#### [EXERCISE OBJECTIVE]
Return the data below exactly, but only from the line containing "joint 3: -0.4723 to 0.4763" through the line containing "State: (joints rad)", with both of those lines included.

#### [DATA SHOWN]
——
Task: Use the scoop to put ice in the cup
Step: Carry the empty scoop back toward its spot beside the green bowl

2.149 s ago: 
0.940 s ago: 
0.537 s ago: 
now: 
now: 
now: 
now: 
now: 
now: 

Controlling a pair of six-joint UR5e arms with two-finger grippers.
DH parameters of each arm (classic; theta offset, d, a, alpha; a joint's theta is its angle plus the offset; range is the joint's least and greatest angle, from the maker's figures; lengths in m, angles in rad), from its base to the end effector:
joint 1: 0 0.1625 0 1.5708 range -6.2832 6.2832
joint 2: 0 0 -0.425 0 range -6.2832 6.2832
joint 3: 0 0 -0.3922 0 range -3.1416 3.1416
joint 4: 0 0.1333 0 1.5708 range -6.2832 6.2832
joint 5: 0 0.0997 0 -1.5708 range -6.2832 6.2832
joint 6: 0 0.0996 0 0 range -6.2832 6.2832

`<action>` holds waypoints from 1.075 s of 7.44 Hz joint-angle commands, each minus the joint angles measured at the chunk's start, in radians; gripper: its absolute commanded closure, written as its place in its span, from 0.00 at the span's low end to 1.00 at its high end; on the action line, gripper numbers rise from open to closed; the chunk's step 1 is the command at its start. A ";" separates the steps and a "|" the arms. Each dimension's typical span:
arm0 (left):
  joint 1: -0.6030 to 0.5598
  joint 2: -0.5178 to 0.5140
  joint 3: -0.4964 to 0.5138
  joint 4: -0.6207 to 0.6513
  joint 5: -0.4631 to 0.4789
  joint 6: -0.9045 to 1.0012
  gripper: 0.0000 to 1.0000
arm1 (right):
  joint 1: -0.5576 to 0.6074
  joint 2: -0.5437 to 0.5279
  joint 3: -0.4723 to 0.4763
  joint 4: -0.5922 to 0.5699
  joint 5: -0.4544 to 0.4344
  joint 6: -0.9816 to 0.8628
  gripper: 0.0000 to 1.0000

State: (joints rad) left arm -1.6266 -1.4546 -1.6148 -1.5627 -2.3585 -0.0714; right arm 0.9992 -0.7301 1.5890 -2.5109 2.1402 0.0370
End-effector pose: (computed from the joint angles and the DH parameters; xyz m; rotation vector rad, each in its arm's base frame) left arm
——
#### [ANSWER FOR THIS EXERCISE]
  joint 3: -0.4723 to 0.4763
  joint 4: -0.5922 to 0.5699
  joint 5: -0.4544 to 0.4344
  joint 6: -0.9816 to 0.8628
  gripper: 0.0000 to 1.0000

State: (joints rad) left arm -1.6266 -1.4546 -1.6148 -1.5627 -2.3585 -0.0714; right arm 0.9992 -0.7301 1.5890 -2.5109 2.1402 0.0370

No more output is needed for this exercise.